== Problem statement ==
The whole listing below should be duplicated exactly, with nothing left out.

== Provided data ==
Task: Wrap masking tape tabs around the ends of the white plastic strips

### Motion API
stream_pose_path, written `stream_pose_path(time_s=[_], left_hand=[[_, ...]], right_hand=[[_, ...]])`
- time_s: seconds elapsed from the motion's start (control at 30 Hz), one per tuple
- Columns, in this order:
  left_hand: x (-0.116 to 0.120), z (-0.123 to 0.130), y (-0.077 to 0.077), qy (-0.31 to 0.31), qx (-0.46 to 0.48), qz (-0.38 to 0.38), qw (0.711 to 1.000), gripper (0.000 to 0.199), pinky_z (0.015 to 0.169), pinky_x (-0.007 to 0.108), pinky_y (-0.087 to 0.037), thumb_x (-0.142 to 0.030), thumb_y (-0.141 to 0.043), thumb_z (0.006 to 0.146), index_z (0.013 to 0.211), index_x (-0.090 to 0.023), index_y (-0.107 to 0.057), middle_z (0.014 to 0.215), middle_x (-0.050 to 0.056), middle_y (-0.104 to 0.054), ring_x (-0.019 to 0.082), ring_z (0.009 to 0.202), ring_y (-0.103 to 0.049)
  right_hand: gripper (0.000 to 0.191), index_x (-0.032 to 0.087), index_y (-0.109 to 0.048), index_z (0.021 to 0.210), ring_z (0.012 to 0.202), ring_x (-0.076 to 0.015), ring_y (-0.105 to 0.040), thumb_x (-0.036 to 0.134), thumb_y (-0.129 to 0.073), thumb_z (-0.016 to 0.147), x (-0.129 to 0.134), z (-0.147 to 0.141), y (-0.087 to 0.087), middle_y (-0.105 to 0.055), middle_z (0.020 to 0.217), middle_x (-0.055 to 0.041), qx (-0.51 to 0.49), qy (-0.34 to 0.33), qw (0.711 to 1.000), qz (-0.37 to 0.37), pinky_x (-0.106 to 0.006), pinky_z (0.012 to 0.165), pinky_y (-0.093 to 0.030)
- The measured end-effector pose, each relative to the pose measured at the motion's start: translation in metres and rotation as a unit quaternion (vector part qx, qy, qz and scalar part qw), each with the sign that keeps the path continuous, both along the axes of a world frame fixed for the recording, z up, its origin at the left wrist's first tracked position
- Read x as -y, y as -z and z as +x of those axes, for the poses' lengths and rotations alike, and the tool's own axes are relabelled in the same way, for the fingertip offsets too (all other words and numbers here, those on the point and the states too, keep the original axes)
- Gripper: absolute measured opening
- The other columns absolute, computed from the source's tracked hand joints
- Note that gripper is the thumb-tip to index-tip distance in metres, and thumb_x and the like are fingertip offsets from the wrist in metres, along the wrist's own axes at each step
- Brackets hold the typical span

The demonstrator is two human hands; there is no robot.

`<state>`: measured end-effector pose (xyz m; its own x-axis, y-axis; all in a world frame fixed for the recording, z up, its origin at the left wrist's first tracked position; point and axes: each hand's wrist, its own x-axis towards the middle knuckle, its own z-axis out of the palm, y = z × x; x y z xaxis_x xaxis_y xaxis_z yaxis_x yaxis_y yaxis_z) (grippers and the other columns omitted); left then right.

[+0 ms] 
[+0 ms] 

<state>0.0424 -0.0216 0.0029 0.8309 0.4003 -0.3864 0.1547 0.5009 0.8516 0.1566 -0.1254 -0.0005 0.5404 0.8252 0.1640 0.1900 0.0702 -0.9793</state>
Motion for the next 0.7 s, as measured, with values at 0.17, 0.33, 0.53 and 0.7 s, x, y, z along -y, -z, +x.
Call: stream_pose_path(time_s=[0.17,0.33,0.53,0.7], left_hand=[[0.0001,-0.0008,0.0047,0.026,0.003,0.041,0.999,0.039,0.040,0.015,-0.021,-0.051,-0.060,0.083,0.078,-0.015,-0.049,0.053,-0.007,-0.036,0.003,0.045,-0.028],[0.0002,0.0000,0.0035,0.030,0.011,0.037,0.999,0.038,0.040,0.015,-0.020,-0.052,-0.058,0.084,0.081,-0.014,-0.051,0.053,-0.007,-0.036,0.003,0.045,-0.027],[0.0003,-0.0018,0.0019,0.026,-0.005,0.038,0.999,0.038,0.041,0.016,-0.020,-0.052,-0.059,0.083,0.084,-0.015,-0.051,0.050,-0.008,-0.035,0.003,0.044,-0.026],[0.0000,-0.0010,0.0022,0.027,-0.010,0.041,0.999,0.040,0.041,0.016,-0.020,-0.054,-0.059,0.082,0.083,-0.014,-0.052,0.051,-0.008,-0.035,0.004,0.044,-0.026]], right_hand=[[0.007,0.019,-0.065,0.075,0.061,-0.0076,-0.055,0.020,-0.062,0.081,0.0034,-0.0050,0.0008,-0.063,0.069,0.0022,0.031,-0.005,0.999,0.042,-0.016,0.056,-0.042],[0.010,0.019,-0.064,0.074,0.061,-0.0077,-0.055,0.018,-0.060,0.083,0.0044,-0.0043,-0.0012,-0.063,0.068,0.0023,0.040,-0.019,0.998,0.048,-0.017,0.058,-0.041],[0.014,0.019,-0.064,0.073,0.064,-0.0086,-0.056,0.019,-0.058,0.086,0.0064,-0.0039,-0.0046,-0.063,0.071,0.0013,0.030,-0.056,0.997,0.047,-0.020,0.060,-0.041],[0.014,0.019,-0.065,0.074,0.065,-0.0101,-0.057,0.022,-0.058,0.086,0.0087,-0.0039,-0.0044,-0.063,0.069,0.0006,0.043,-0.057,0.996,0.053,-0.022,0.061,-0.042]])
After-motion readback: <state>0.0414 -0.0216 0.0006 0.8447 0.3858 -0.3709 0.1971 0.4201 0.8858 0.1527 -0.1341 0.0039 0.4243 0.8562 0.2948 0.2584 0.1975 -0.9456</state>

== Result below ==
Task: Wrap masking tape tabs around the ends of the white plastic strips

### Motion API
stream_pose_path, written `stream_pose_path(time_s=[_], left_hand=[[_, ...]], right_hand=[[_, ...]])`
- time_s: seconds elapsed from the motion's start (control at 30 Hz), one per tuple
- Columns, in this order:
  left_hand: x (-0.116 to 0.120), z (-0.123 to 0.130), y (-0.077 to 0.077), qy (-0.31 to 0.31), qx (-0.46 to 0.48), qz (-0.38 to 0.38), qw (0.711 to 1.000), gripper (0.000 to 0.199), pinky_z (0.015 to 0.169), pinky_x (-0.007 to 0.108), pinky_y (-0.087 to 0.037), thumb_x (-0.142 to 0.030), thumb_y (-0.141 to 0.043), thumb_z (0.006 to 0.146), index_z (0.013 to 0.211), index_x (-0.090 to 0.023), index_y (-0.107 to 0.057), middle_z (0.014 to 0.215), middle_x (-0.050 to 0.056), middle_y (-0.104 to 0.054), ring_x (-0.019 to 0.082), ring_z (0.009 to 0.202), ring_y (-0.103 to 0.049)
  right_hand: gripper (0.000 to 0.191), index_x (-0.032 to 0.087), index_y (-0.109 to 0.048), index_z (0.021 to 0.210), ring_z (0.012 to 0.202), ring_x (-0.076 to 0.015), ring_y (-0.105 to 0.040), thumb_x (-0.036 to 0.134), thumb_y (-0.129 to 0.073), thumb_z (-0.016 to 0.147), x (-0.129 to 0.134), z (-0.147 to 0.141), y (-0.087 to 0.087), middle_y (-0.105 to 0.055), middle_z (0.020 to 0.217), middle_x (-0.055 to 0.041), qx (-0.51 to 0.49), qy (-0.34 to 0.33), qw (0.711 to 1.000), qz (-0.37 to 0.37), pinky_x (-0.106 to 0.006), pinky_z (0.012 to 0.165), pinky_y (-0.093 to 0.030)
- The measured end-effector pose, each relative to the pose measured at the motion's start: translation in metres and rotation as a unit quaternion (vector part qx, qy, qz and scalar part qw), each with the sign that keeps the path continuous, both along the axes of a world frame fixed for the recording, z up, its origin at the left wrist's first tracked position
- Read x as -y, y as -z and z as +x of those axes, for the poses' lengths and rotations alike, and the tool's own axes are relabelled in the same way, for the fingertip offsets too (all other words and numbers here, those on the point and the states too, keep the original axes)
- Gripper: absolute measured opening
- The other columns absolute, computed from the source's tracked hand joints
- Note that gripper is the thumb-tip to index-tip distance in metres, and thumb_x and the like are fingertip offsets from the wrist in metres, along the wrist's own axes at each step
- Brackets hold the typical span

The demonstrator is two human hands; there is no robot.

`<state>`: measured end-effector pose (xyz m; its own x-axis, y-axis; all in a world frame fixed for the recording, z up, its origin at the left wrist's first tracked position; point and axes: each hand's wrist, its own x-axis towards the middle knuckle, its own z-axis out of the palm, y = z × x; x y z xaxis_x xaxis_y xaxis_z yaxis_x yaxis_y yaxis_z) (grippers and the other columns omitted); left then right.

[+0 ms] 
[+0 ms] 

<state>0.0424 -0.0216 0.0029 0.8309 0.4003 -0.3864 0.1547 0.5009 0.8516 0.1566 -0.1254 -0.0005 0.5404 0.8252 0.1640 0.1900 0.0702 -0.9793</state>
Motion for the next 0.7 s, as measured, with values at 0.17, 0.33, 0.53 and 0.7 s, x, y, z along -y, -z, +x.
Call: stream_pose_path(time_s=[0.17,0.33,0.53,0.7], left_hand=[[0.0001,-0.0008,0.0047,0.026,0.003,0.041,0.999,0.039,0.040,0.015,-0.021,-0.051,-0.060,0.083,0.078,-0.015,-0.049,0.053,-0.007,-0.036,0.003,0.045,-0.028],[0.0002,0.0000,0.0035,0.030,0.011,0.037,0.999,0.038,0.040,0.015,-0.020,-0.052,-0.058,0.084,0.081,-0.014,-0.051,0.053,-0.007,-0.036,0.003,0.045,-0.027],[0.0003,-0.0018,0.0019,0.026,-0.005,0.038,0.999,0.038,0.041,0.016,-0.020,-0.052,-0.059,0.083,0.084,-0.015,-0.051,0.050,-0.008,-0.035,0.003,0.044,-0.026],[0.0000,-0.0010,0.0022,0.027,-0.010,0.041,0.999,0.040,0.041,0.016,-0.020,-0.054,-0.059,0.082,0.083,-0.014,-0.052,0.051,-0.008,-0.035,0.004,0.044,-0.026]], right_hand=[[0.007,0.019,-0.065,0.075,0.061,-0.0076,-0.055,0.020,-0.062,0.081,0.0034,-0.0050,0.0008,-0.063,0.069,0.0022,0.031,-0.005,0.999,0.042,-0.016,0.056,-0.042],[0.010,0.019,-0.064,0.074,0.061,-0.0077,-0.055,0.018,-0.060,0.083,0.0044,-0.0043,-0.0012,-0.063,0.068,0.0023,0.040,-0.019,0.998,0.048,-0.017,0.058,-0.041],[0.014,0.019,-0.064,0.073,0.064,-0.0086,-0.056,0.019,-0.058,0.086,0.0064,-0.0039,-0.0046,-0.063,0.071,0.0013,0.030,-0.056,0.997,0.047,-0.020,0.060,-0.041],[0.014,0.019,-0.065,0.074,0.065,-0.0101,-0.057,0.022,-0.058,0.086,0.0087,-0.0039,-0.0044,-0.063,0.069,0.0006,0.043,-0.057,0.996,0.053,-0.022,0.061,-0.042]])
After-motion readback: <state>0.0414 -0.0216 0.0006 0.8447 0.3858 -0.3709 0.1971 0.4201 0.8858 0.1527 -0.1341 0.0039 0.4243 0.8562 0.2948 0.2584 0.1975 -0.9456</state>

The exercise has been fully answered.